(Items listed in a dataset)

※ ※ ※

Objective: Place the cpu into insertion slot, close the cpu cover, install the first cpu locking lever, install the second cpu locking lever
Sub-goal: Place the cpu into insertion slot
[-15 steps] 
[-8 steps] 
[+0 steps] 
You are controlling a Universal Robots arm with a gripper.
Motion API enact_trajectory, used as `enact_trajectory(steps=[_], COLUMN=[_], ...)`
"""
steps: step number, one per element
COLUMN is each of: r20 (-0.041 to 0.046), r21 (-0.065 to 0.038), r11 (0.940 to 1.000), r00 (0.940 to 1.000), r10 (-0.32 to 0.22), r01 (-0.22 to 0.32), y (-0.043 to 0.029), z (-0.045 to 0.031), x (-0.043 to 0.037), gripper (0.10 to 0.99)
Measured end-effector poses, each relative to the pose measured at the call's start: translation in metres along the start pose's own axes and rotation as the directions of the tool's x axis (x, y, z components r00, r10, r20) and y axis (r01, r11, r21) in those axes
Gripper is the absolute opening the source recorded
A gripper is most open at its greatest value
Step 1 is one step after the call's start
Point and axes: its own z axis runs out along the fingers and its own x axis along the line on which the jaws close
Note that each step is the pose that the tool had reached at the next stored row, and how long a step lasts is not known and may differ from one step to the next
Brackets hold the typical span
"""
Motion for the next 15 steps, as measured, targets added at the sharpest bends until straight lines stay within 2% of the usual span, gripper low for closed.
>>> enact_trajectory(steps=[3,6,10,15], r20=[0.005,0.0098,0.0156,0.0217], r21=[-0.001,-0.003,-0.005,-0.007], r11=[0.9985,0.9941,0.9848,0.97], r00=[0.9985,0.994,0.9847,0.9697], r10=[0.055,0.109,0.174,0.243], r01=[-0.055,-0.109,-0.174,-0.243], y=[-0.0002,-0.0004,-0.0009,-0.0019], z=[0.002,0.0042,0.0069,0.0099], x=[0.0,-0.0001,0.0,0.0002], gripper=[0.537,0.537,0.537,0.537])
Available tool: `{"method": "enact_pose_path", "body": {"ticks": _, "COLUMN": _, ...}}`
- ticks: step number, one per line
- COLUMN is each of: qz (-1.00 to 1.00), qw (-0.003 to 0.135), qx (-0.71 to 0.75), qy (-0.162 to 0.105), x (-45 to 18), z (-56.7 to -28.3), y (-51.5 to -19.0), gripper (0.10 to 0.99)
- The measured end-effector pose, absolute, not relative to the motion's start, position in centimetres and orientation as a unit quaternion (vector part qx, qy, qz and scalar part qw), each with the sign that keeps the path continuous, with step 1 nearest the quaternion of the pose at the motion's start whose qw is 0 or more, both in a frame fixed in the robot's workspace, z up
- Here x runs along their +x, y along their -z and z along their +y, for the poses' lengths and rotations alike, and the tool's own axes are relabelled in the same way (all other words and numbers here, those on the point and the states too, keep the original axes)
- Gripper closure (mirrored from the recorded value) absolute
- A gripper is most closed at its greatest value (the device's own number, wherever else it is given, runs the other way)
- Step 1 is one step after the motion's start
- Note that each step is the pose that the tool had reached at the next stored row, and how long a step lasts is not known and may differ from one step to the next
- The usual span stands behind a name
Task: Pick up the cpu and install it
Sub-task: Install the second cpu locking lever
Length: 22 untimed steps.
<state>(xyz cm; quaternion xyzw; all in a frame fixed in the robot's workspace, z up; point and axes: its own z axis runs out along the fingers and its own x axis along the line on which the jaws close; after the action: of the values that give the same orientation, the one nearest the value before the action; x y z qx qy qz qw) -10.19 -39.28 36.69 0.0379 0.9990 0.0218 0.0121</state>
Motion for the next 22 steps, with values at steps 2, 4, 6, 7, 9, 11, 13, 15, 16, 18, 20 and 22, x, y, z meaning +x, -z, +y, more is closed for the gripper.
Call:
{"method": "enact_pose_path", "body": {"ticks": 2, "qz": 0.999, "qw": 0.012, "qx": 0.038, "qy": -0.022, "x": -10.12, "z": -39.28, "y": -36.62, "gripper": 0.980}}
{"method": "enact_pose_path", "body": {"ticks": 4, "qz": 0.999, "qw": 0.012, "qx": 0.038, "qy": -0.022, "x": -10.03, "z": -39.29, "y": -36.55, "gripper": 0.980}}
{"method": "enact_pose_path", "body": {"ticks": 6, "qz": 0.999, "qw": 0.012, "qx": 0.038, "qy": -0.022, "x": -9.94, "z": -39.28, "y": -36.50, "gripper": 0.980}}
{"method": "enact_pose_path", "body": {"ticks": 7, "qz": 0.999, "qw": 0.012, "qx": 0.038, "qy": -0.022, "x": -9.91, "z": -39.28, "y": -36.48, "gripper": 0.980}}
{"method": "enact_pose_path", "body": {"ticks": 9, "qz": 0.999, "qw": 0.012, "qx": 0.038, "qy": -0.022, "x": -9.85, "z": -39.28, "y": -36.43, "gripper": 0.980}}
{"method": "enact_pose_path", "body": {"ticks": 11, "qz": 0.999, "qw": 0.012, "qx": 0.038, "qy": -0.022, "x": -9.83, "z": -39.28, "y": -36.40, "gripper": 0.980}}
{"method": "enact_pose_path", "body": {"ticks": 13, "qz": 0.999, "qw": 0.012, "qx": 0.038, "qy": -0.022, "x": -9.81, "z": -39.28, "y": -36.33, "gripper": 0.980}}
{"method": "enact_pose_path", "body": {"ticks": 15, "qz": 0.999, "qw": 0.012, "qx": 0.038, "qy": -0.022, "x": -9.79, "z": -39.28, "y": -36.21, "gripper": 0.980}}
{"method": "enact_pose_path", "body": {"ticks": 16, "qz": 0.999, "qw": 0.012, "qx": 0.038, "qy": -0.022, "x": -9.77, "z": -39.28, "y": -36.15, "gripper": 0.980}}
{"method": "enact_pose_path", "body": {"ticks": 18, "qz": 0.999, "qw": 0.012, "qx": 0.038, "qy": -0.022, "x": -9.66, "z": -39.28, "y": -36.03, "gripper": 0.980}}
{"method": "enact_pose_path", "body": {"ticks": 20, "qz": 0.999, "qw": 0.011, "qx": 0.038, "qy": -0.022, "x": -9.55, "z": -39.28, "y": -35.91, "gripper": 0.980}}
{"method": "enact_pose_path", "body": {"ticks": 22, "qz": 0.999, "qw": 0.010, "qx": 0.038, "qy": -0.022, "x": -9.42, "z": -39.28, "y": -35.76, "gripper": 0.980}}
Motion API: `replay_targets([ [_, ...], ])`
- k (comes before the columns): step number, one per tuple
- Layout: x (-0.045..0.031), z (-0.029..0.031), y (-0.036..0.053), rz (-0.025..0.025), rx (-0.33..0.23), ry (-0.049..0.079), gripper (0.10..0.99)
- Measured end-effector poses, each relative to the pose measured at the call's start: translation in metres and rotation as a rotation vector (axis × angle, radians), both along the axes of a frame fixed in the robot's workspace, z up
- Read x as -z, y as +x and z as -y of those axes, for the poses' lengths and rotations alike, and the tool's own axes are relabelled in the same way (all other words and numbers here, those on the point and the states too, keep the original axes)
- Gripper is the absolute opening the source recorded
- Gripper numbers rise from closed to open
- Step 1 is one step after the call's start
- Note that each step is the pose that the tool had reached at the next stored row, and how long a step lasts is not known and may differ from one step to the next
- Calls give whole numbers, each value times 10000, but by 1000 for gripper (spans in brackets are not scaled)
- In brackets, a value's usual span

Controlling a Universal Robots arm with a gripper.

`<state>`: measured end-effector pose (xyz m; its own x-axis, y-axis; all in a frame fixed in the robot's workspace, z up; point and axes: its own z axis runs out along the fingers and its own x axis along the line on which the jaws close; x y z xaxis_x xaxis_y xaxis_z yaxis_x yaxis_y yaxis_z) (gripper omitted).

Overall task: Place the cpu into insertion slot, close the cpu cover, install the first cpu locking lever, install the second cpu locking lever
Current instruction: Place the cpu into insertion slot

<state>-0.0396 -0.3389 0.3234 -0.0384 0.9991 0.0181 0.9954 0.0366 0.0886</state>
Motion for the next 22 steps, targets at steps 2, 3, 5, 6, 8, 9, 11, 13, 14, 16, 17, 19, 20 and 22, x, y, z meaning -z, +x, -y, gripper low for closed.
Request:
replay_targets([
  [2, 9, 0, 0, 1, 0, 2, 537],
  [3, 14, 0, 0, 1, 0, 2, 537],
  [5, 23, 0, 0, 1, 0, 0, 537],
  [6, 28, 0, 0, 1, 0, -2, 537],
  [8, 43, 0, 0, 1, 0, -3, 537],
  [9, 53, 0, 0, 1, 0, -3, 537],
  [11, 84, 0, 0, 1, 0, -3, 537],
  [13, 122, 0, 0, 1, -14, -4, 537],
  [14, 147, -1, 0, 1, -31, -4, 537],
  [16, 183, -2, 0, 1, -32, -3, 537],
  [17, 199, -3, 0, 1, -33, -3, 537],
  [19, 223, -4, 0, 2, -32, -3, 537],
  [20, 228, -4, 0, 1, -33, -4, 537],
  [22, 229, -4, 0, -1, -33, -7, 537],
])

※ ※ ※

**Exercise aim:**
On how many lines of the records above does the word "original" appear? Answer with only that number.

**Answer area:**
2